Background and results
Herpesviruses establish life-long persistent infections that result in clinical manifestations ranging from mild cold sores, to pneumonitis and cancers. Immunosuppressed populations, including AIDS patients, are at risk for more serious disease outcomes. Although the α-, β-, and γ-herpesviruses infect different tissues and cause distinct diseases, they confront many of the same challenges in producing new virions and spreading infection. The herpesvirus families each encode a conserved serine/threonine kinase that plays an important role in virus replication and spread. Despite the potential of these kinases as pharmacological targets, the extent of substrate conservation and the key common cell signalling pathways targeted by these enzymes are unknown. We applied a human protein microarray, high-throughput approach to identifying shared substrates of the conserved kinases from herpes simplex virus, human cytomegalovirus, Epstein-Barr virus (EBV) and Kaposi’s sarcoma associated herpesvirus. We identified 110 shared host substrates targeted by at least three conserved viral kinases. Bioinformatics analyses revealed that proteins involved in the DNA damage response (DDR) were statistically enriched and further orthogonal analysis led to an in-depth characterization of a histone acetyltransferase, TIP60, as a master regulator that is exploited by these viruses. In EBV replication, TIP60 acts both by triggering the EBV-induced DDR and by regulating expression of viral lytic genes (Figure 1).

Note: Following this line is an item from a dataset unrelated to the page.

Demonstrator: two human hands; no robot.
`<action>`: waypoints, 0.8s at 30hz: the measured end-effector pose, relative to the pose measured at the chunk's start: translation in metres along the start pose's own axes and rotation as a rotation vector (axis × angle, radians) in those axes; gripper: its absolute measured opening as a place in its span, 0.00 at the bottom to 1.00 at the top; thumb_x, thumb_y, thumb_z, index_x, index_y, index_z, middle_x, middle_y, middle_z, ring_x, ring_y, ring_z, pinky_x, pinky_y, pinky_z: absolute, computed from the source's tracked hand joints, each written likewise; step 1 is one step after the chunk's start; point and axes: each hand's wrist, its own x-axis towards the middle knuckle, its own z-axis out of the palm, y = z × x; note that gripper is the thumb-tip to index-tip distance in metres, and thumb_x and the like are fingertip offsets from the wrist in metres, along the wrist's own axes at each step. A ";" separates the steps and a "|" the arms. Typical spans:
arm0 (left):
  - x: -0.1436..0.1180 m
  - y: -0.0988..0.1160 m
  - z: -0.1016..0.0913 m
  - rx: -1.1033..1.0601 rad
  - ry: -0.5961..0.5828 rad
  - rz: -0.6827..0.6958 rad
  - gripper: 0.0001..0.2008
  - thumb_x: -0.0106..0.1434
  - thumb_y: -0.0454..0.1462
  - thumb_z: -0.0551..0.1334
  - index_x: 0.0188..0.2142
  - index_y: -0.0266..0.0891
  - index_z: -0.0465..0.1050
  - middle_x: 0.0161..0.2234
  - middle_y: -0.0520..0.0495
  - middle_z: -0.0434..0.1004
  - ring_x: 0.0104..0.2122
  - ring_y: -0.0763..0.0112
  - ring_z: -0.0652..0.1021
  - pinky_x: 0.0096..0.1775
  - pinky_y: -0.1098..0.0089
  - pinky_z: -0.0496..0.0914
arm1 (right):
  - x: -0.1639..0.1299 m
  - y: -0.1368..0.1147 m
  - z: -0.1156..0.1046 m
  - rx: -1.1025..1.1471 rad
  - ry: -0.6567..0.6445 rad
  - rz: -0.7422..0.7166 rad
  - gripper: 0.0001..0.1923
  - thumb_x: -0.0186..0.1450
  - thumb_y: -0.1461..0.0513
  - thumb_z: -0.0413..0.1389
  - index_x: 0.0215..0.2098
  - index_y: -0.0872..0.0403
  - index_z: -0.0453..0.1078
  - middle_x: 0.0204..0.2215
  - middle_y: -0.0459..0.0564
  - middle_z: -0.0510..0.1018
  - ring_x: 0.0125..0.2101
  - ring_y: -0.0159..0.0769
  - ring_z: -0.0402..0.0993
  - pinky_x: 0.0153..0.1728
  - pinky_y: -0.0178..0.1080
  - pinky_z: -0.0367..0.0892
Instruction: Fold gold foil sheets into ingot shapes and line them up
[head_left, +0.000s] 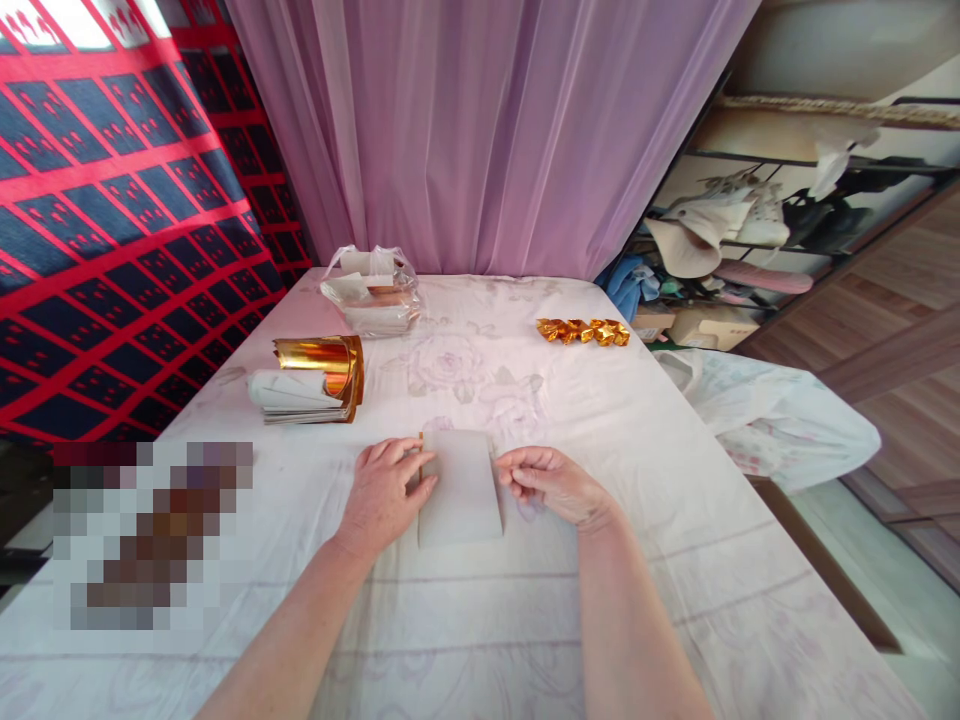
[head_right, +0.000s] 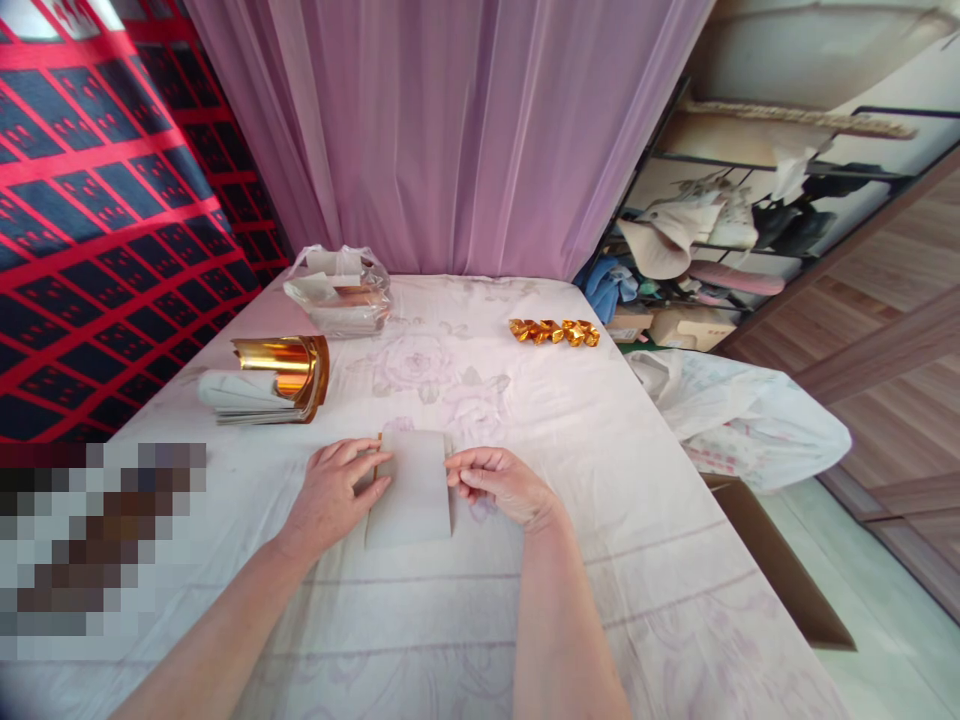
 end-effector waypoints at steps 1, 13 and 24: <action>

1. The conserved herpesvirus kinases target the DNA damage response (DDR) pathway.
2. The EBV kinase BGLF4 induces the DDR and regulates key lytic viral genes through TIP60.
3. TIP60 knockdown impairs and γ herpesvirus replication.
4. Identification of key cellular targets of the conserved herpesvirus kinases will facilitate the development of broadly effective anti-viral strategies.